* **WHAT YOU SHOULD DO**
Lines holding the word "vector" must be located in the listing below and copied.

* **SOURCE MATERIAL**
- - - - -

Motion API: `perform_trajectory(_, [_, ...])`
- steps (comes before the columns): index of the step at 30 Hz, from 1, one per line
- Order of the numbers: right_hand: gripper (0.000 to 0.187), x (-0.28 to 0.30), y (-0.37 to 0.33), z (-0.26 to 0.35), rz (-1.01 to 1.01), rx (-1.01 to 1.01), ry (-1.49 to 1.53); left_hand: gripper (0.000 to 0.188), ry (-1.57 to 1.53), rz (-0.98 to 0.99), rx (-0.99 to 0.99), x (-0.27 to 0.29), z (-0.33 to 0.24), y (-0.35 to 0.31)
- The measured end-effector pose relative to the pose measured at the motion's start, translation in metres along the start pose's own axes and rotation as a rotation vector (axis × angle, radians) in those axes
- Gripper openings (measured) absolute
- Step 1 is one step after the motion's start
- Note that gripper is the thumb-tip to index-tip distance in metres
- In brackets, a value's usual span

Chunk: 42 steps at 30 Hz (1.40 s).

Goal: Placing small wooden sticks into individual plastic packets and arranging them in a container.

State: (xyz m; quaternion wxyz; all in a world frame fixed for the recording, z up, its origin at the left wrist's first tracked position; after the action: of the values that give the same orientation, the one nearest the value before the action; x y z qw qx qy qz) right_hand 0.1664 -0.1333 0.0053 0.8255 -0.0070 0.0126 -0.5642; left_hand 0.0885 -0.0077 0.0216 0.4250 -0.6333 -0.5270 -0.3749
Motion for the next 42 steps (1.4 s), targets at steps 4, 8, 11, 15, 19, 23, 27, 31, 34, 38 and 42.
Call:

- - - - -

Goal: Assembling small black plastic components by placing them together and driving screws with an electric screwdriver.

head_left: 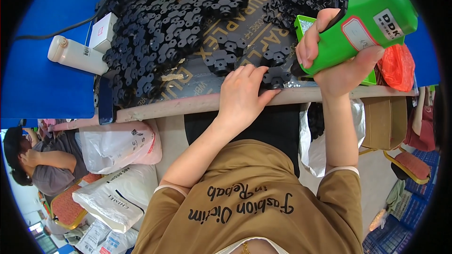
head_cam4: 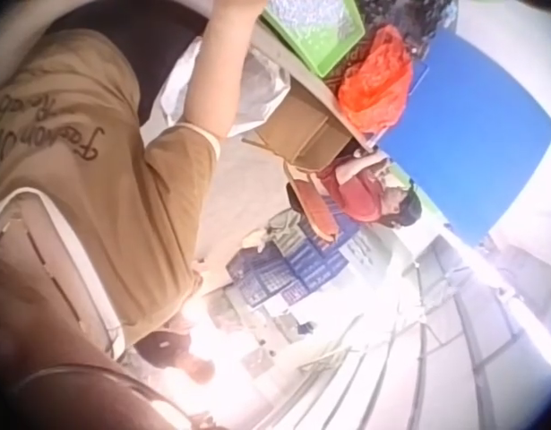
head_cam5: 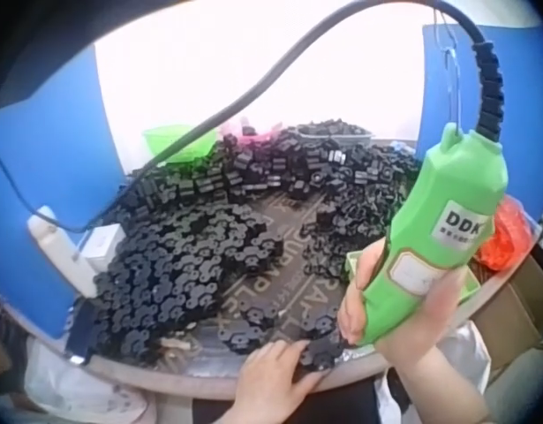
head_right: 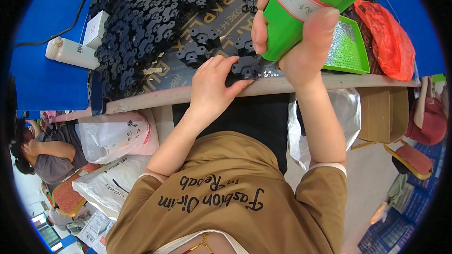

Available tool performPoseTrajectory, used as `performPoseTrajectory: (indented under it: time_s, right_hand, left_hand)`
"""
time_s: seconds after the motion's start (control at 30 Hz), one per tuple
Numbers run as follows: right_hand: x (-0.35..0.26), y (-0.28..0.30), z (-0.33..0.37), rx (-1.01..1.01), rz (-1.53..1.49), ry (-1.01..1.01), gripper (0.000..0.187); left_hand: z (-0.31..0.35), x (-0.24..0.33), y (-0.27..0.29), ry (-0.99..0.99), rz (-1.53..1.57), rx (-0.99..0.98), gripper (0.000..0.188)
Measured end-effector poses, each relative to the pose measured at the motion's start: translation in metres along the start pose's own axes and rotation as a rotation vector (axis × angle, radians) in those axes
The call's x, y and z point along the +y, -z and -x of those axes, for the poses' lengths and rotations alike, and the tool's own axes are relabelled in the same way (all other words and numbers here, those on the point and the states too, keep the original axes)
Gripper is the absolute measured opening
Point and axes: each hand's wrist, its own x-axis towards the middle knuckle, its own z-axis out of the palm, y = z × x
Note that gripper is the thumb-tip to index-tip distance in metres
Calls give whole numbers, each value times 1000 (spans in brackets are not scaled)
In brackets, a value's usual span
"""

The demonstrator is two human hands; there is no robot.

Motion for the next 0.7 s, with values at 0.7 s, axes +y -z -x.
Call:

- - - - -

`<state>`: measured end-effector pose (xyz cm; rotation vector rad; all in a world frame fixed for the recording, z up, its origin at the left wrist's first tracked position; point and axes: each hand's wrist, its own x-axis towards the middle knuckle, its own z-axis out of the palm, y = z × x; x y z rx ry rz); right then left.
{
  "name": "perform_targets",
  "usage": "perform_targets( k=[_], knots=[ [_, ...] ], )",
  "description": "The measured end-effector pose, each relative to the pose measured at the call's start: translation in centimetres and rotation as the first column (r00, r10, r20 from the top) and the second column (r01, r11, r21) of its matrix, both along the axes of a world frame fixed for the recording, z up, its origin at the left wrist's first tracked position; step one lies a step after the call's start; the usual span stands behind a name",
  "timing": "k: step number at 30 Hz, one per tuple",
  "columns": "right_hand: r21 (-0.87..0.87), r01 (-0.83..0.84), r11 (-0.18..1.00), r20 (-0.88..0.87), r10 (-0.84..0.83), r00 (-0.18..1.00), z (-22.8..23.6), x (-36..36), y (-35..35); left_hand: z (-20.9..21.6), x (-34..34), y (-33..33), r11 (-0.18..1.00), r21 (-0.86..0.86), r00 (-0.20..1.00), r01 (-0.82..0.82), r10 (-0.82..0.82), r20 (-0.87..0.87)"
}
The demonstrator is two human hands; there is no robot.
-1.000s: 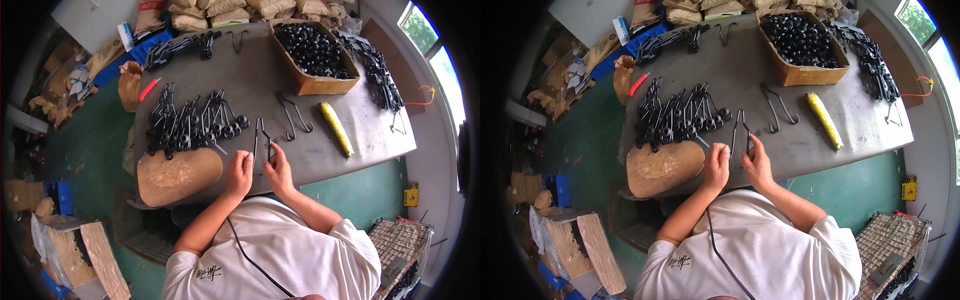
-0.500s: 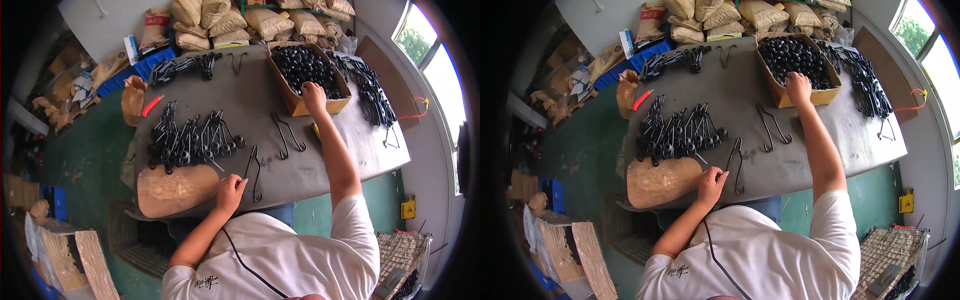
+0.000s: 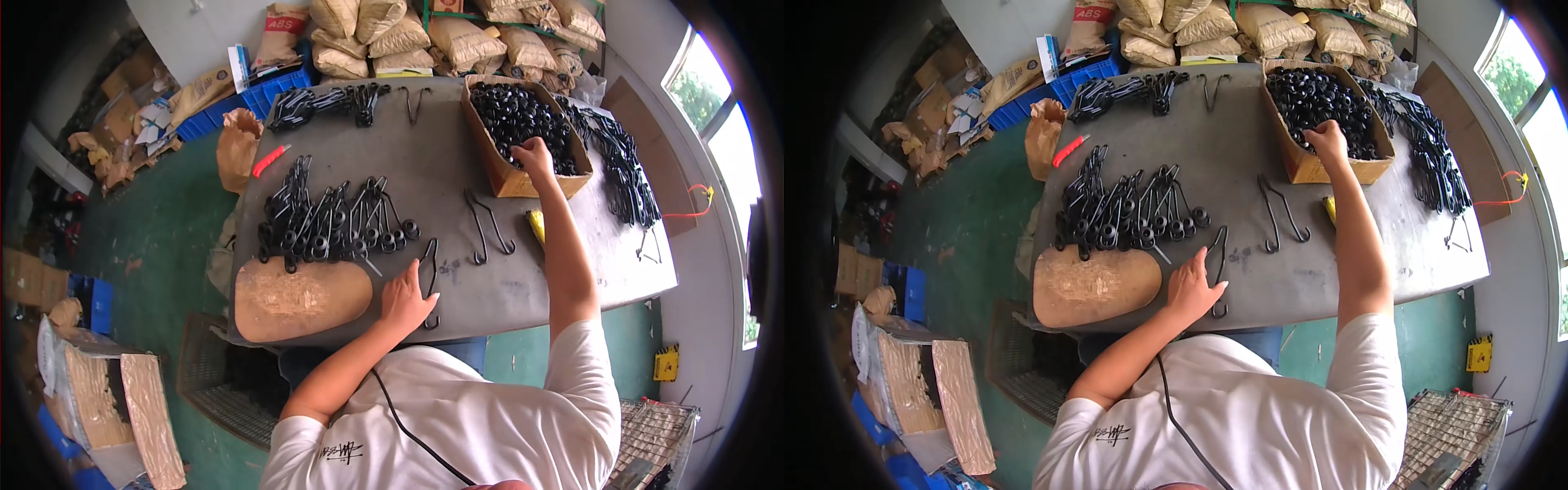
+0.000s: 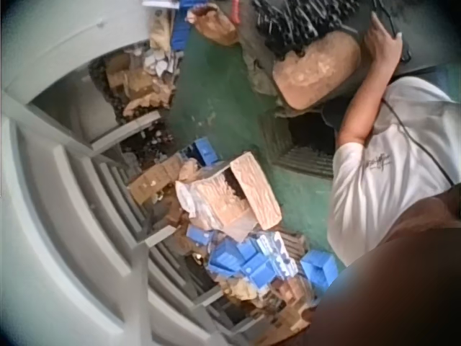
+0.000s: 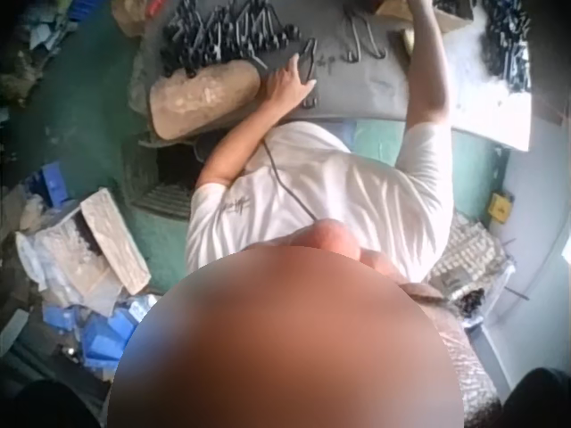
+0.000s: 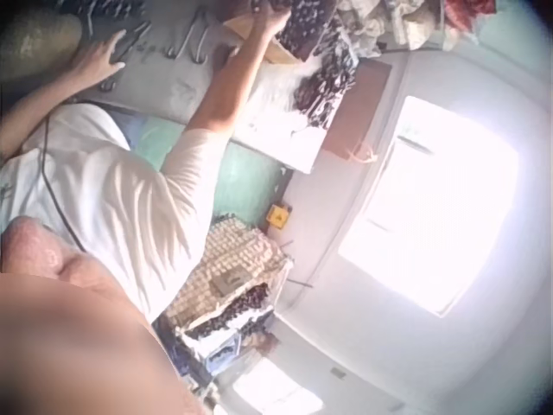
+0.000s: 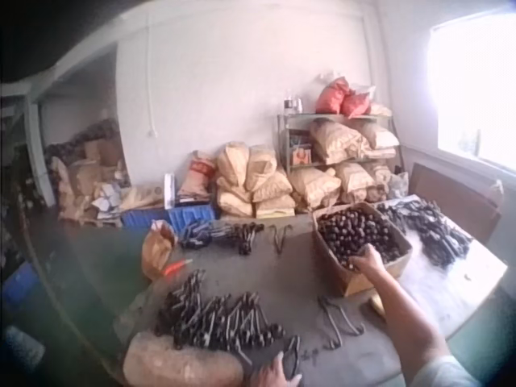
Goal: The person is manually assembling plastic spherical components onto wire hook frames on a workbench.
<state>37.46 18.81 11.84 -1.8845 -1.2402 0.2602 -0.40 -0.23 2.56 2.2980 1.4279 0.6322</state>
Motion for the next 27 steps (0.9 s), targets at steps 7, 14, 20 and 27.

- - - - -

* **RESULT OF THE TASK**
- The measured end-effector pose relative to the pose measured at the motion's start, translation in metres along the start pose's own axes and rotation as a rotation vector (axis × angle, radians) in those axes
Measured end-effector poses, each relative to the pose measured at the motion's start: translation in metres along the start pose's own axes and rotation as a rotation vector (axis × angle, radians) in those axes
`<state>`: measured end-effector pose (xyz cm; rotation vector rad; all in a world frame fixed for the recording, z up, its origin at the left wrist's first tracked position; point and axes: each hand's wrist, its own x-axis towards the middle knuckle, its own z-axis out of the palm, y = z × x; x y z rx ry rz); right then left.

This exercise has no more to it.